“My lord Ottaviano, since you have highly praised good education, and seemed almost to think that it is the chief means of making a man virtuous and good, I should like to know whether this instruction, which the Courtier must give his prince, ought to be begun with practice and with daily behaviour as it were, so as to accustom him to right doing without his perceiving it; or whether a beginning ought to be made by demonstrating to his reason the quality of good and evil, and by making him understand, before he sets out, which is the good way and the one to follow, and which is the bad way and the one to avoid: in short whether his mind ought to be first imbued and implanted with the virtues through the reason and intelligence or through practice.”
My lord Ottaviano said:
“You start me upon too long a discourse; still, in order that you may not think I abstain from lack of will to answer your questions, I say that just as our mind and body are two things, so too the soul is divided into two parts, of which one has the reason in it, and the other has the appetite. Then, just as in generation the body precedes the soul, so the unreasoning part of the soul precedes the reasoning part: which is clearly perceived in children, in whom anger and lust are seen almost as soon as they are born, but with the lapse of time reason appears. Hence care must be taken of the body earlier than of the soul, and of appetite earlier than of reason; but care of the body with a view to the soul, and of the appetite with a view to reason: for just as intellectual worth is perfected by instruction, so is moral worth perfected by practice.
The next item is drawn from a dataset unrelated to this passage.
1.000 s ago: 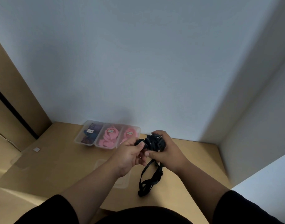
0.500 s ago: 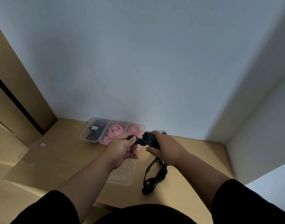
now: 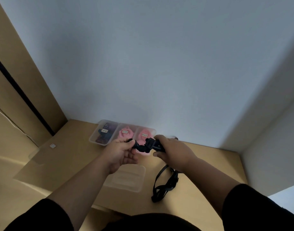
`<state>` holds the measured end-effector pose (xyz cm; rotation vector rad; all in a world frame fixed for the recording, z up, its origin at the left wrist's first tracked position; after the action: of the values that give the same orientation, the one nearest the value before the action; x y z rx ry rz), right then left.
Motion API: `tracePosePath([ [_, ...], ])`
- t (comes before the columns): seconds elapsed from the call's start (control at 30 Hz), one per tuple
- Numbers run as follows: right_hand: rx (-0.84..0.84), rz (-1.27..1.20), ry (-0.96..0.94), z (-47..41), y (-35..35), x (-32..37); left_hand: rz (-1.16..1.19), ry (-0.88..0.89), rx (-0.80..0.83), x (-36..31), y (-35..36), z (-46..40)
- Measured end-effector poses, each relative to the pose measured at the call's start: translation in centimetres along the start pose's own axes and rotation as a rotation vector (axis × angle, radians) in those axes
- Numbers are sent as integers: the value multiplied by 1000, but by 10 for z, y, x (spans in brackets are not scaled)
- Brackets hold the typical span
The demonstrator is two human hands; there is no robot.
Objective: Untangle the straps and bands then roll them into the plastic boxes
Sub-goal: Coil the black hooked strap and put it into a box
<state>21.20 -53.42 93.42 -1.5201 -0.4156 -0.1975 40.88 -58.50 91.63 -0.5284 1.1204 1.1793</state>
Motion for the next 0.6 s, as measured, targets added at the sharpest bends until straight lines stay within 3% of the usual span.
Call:
tracePosePath([
  [0.4,155,-97,79,-6,52,17,-130,-63,-179,31,-46,-7],
  [0.6,249,-66,47,-18,91,31,-364,-41,-130,45,-74,0],
])
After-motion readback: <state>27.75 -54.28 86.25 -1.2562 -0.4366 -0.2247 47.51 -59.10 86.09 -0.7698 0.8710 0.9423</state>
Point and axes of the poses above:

We ought, therefore, first to teach through habit, which is able to govern the as yet unreasoning appetites and to direct them towards the good by means of that fair use; next we ought to establish them through the understanding, which, although it shows its light more tardily, still furnishes a mode of making the virtues more perfectly fruitful to one whose mind is well trained by practice,—wherein, to my thinking, lies the whole matter.”
“Before you go further, I should like to know what care ought to be taken of the body, since you said that we ought to take care of it earlier than of the soul.”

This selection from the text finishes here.